How do you schedule your life when you’re writing?
I take a strategic approach to assure movement in the story. Previously, I used Google calendar to pick the days that I’m going to write and block out about two hours. Currently, I have a white board and I write the day of the week and the number of words that I want to write that day. Usually, it rangers between one thousand to two thousand words on the weekends and about five hundred words on the weekdays. When I set this goal, I keep it. That the best way to finish a book—set a goal and keep it.
Where did you get your information or idea for your book?
Since I write fiction, I have been inspired by multiple places. The first is always from God Himself. Every idea of creativity comes from Him. It’s humbling to have the ability to create environments and characters and I want to make sure to honor God for that—without Him I can do nothing. Secondly, movies also give me some creative sparks. I have a habit of playing my favorite movie scenes with my back turned. I imagine certain characters in that scene—odd, but it works for me. Finally, reading great writers aids the creative juices too. Read. Read. Read.
What do you like to do when you’re not writing?

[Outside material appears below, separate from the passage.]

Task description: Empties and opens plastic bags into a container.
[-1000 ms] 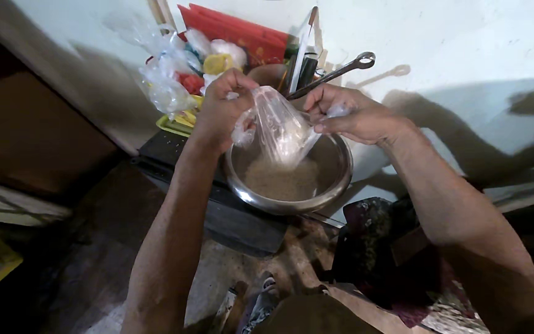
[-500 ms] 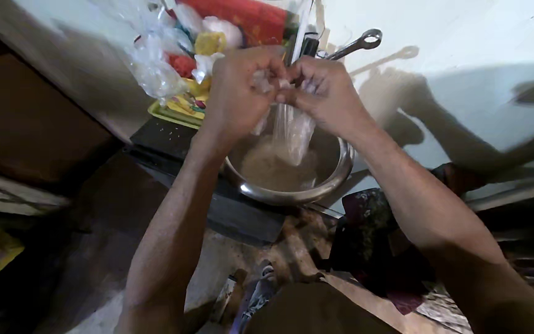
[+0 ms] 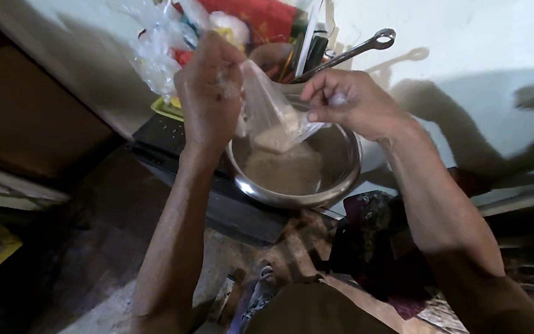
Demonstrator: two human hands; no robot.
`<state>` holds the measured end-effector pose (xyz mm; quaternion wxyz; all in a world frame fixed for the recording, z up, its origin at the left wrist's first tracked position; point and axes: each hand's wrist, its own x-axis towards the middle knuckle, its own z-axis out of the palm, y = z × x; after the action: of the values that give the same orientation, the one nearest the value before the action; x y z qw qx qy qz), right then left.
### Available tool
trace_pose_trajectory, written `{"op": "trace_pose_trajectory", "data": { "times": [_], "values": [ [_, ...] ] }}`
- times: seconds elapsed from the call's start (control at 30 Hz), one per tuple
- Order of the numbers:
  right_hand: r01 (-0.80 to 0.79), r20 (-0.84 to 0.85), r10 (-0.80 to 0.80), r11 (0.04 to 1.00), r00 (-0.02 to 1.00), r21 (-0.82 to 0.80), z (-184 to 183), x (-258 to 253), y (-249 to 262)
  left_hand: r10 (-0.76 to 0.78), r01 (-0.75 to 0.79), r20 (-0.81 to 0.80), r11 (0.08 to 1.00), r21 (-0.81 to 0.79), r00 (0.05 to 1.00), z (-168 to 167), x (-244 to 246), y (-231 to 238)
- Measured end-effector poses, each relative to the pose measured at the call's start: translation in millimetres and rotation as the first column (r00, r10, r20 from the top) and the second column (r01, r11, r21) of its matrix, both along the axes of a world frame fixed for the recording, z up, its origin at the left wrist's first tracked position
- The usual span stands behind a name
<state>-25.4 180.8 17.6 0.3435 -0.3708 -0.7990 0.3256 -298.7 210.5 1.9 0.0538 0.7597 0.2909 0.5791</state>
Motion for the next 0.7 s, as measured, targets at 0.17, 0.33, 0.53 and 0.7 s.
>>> {"op": "trace_pose_trajectory", "data": {
  "times": [0.17, 0.33, 0.53, 0.7],
  "values": [
    [0.09, 0.123, -0.093, 0.995, 0.988, 0.035, -4, 13, -9, 0.083, -0.082, 0.074, 0.997, -0.012, 0.994, -10, -10, 3],
    [0.112, 0.121, -0.13, 0.983, 0.984, 0.149, -9, 15, -6, 0.099, -0.094, 0.073, 0.993, -0.066, 0.992, -17, -4, 2],
    [0.058, -0.016, -0.056, 0.989, 0.998, 0.139, -10, 14, -2, 0.086, -0.067, 0.11, 0.984, -0.165, 0.99, -13, -7, 6],
    [0.143, 0.075, -0.15, 0.986, 0.986, 0.091, -7, 11, -9, -0.017, 0.057, 0.242, 0.986, -0.157, 0.97, -22, -12, 7]
  ]
}}
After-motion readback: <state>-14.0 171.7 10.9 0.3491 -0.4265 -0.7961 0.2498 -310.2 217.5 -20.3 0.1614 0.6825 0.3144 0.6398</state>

When I’m not writing, I’m reading. If I’m not reading, I’m working on digital drawings and paintings of my characters. I find digital painting peaceful; almost therapeutic. In the stillness, it’s just me and the canvas. Painting is another way of expressing myself and its fun too! When it comes to reading, I stay withing my genres of Middle Grade and the classics. Recently, I re-read the Lord of The Rings and the classic, Pinocchio, is on my reading list next. Other than that, I’m attending church, playing board games with friends and learning some business techniques on the side.

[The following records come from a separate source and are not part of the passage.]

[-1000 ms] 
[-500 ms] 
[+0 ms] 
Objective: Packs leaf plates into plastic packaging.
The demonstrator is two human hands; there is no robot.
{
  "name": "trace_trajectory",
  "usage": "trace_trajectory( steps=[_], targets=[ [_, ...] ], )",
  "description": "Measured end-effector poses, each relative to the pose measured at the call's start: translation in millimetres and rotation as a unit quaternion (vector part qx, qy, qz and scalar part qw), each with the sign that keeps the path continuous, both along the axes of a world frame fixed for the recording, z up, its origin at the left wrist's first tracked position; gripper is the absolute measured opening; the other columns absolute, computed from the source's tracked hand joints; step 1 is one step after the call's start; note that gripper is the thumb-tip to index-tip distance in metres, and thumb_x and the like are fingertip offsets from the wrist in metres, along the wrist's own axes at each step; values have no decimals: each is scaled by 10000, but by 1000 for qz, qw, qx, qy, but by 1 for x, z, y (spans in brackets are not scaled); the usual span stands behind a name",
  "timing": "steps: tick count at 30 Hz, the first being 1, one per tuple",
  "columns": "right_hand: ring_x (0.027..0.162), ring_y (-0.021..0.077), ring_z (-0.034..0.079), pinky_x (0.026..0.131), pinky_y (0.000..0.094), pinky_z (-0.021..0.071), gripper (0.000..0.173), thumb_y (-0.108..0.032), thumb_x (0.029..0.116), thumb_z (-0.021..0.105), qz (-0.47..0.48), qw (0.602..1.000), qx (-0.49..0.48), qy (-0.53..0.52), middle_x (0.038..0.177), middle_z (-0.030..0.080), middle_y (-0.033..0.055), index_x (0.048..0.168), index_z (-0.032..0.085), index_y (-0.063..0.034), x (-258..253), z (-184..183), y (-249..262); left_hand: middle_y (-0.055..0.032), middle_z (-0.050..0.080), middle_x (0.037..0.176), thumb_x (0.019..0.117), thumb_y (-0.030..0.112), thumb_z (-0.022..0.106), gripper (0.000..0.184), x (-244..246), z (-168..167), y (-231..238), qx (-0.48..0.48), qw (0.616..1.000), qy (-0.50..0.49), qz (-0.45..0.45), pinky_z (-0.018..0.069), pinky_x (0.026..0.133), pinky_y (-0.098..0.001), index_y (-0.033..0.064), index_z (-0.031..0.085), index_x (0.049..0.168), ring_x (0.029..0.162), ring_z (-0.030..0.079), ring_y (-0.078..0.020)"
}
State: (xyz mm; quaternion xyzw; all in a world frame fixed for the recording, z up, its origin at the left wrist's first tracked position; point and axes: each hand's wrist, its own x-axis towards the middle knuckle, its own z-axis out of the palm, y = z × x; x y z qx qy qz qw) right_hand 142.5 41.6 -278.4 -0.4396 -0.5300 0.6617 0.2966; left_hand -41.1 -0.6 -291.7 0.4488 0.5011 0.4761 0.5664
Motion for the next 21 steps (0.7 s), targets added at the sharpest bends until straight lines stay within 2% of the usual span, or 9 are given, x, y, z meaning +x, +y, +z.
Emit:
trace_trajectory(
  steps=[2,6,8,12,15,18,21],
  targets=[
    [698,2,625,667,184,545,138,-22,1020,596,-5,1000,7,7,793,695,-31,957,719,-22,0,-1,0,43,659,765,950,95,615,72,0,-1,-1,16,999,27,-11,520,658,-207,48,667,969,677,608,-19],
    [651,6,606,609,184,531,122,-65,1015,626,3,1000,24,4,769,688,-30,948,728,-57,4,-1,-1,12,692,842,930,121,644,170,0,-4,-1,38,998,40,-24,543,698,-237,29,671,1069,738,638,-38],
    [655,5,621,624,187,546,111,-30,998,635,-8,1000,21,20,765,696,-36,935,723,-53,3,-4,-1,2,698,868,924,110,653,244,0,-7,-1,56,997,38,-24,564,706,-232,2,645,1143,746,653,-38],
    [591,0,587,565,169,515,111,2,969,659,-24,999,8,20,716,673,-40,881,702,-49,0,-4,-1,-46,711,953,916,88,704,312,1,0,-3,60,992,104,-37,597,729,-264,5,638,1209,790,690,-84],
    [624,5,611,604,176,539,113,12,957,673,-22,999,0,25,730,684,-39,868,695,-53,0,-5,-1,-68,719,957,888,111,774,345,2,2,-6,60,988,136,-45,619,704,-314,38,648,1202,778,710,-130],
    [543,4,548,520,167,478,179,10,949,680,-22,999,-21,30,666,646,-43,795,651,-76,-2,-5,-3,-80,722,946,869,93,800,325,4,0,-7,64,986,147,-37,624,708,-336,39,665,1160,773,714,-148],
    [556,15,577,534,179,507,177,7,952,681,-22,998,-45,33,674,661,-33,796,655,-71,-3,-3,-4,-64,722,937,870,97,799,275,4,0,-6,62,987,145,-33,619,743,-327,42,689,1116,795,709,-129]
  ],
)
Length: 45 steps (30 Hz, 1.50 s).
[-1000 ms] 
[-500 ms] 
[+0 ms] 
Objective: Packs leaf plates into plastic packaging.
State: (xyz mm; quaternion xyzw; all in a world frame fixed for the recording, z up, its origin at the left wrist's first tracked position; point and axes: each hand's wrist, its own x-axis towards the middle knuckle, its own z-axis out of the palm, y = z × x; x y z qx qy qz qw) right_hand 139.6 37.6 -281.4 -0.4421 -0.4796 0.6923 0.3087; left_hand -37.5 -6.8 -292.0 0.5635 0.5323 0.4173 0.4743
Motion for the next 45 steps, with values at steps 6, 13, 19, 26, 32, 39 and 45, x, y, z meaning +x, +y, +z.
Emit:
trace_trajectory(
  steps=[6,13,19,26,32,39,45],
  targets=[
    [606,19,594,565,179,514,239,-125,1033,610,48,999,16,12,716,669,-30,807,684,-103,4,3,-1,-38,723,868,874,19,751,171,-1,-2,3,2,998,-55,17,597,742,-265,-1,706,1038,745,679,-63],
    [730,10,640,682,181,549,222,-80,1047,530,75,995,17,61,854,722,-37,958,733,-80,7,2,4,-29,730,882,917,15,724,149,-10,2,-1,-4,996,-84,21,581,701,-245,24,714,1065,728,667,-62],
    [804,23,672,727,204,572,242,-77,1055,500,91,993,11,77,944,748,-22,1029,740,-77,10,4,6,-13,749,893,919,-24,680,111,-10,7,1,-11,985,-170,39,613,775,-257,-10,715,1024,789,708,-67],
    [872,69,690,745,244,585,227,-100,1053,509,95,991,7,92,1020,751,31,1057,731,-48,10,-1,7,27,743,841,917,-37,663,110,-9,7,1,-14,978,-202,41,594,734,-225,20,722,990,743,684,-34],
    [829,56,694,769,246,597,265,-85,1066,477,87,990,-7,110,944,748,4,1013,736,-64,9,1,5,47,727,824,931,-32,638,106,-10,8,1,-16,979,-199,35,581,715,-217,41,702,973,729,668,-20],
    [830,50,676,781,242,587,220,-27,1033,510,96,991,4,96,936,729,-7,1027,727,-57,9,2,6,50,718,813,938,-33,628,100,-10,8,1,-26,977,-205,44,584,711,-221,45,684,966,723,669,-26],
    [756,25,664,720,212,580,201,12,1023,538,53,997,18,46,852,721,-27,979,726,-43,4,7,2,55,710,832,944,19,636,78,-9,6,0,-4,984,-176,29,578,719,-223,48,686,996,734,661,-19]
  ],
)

What was one of the most surprising thing you learned in creating your book?
Writing a book is fun, but I learned that it takes rewriting to perfect it completely. The Hapless Hero took four rewrites before I was happy with it. Then I joined a critique group with a writing coach and discovered that I had more fine tuning to do. Even when you think your story is done, have someone (other than your friends and family) to read it. I discovered that I had to fix plot holes, work on character arches, and delete unnecessary scenes that I thought were working. The effort it takes to write a story is hard work.
How do you process and deal with negative book reviews?
To be honest, it takes me awhile to process. In this era of social media, people are cruel and sometimes no reason at all. However, the best practice is not to respond. The second practice is to understand that everyone will not like my story. My story is inspired by Christianity and many people are put off by it. I’m not ashamed of this; I have to turn the other cheek as Jesus commands. People have the right to their opinions—even if I disagree with them. Striking back is unwise and doesn’t do any good in the long run.